November 12, 2020–ongoing
MOCA is working with Argentina-born, New York-based artist Mika Rottenberg to present three of her most recent film installations along with a number of sculptural works. This will be the first time that Rottenberg’s work is exhibited in Toronto. MOCA partnered with the New Museum, NYC back in 2017, to co-commission Rottenberg’s latest work, Spaghetti Blockchain, 2019. The exhibition at MOCA will feature this inspiring work alongside installations No Nose Knows, 2015 and Cosmic Generator, 2017.

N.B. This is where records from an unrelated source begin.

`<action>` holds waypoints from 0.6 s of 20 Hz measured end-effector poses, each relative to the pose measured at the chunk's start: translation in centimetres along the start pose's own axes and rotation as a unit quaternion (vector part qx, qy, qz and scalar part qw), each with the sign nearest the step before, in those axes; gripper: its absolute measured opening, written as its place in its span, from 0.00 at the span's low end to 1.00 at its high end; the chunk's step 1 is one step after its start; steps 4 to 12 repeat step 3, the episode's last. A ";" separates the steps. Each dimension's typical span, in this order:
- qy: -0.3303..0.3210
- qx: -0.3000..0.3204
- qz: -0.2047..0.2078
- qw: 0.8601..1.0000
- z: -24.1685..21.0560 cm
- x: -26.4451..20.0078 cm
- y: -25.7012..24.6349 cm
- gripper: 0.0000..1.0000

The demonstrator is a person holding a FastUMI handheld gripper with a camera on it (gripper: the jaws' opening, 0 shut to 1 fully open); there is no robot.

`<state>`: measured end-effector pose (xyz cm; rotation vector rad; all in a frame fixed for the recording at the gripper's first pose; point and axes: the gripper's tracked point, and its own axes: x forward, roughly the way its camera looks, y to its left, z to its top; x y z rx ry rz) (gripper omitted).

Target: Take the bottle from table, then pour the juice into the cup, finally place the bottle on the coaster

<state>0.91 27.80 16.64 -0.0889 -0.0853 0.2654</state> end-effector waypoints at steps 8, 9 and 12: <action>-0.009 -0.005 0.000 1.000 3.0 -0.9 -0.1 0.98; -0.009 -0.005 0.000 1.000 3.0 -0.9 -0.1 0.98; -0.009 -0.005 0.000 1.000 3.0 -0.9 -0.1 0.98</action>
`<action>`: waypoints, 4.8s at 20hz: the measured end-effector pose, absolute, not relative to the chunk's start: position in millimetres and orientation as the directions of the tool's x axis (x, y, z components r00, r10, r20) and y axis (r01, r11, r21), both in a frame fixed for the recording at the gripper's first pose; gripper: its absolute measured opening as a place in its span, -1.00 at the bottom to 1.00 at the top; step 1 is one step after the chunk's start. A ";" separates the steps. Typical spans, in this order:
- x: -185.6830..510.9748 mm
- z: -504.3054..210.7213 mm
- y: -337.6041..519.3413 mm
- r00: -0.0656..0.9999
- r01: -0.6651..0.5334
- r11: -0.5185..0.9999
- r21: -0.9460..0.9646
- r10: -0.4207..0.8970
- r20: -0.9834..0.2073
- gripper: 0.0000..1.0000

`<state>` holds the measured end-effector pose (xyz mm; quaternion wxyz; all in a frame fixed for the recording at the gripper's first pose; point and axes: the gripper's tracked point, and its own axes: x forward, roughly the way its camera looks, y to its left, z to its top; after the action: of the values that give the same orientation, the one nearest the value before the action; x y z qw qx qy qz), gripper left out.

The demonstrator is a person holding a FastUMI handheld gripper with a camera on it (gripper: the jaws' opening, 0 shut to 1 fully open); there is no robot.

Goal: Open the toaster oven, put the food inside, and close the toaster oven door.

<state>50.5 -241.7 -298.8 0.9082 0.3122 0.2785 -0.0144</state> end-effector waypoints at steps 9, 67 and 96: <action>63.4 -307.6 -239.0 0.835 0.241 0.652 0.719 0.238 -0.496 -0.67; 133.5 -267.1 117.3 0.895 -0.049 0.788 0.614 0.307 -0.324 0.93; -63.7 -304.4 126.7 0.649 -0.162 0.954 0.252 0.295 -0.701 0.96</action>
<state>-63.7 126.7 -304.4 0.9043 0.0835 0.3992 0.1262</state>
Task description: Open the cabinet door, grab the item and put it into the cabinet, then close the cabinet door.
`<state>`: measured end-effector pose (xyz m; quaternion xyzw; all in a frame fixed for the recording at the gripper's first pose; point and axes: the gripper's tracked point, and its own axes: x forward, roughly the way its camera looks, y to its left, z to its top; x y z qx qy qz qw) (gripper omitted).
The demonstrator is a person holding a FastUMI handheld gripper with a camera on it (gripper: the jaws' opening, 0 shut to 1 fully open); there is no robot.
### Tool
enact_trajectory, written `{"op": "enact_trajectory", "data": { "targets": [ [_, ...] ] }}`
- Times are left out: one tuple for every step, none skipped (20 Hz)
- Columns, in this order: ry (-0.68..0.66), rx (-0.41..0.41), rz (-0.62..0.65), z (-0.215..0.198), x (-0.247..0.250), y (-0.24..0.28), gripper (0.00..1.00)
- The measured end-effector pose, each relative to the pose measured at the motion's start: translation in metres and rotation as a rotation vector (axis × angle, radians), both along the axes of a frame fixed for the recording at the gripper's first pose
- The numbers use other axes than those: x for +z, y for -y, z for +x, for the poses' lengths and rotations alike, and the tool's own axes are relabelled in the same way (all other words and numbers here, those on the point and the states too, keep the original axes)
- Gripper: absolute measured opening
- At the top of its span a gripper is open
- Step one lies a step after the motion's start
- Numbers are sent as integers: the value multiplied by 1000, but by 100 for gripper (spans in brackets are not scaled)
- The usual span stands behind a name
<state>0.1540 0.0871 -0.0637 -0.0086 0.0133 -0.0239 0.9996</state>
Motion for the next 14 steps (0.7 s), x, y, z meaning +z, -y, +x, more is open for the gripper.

The video Spaghetti Blockchain brings together seemingly irreconcilable worlds—Tuvan throat singers, filmed on the steppes of Siberia and Mongolia; surreal interiors of the Large Hadron Collider near Geneva; the mechanical harvesting of a massive potato farm; ASMR-video-style scenarios with tingly overdubs of jiggling and sizzling—and places them in a kind of superfluous factory of her devising, whose primary product seems to be imagery that’s simultaneously pleasurable and queasily troubling.
Rottenberg is devoted to a rigorous practice that combines film, architectural installation, and sculpture to explore ideas of labor and the production of value in our contemporary hyper-capitalist world. The overall exhibition design is being planned with Rottenberg, who is developing her spatial practice to include a sustainable angle using unfinished/reusable materials.
Rottenberg has exhibited extensively internationally and has recently had solo exhibitions at the Sprengel Museum Hannover; Museum of Contemporary Art Chicago and at the New Museum of Contemporary Art, New York. In 2019 her work was included in the 16th Istanbul Biennial and the same year she was awarded the Kurt Schwitters Prize, a biennial award that recognizes artists who have made a significant contribution to contemporary art.
The exhibition is presented in partnership with Musée d’art contemporain de Montréal where it will be on view in 2021.
The exhibition is supported by Artis‘s Exhibition Grants Program.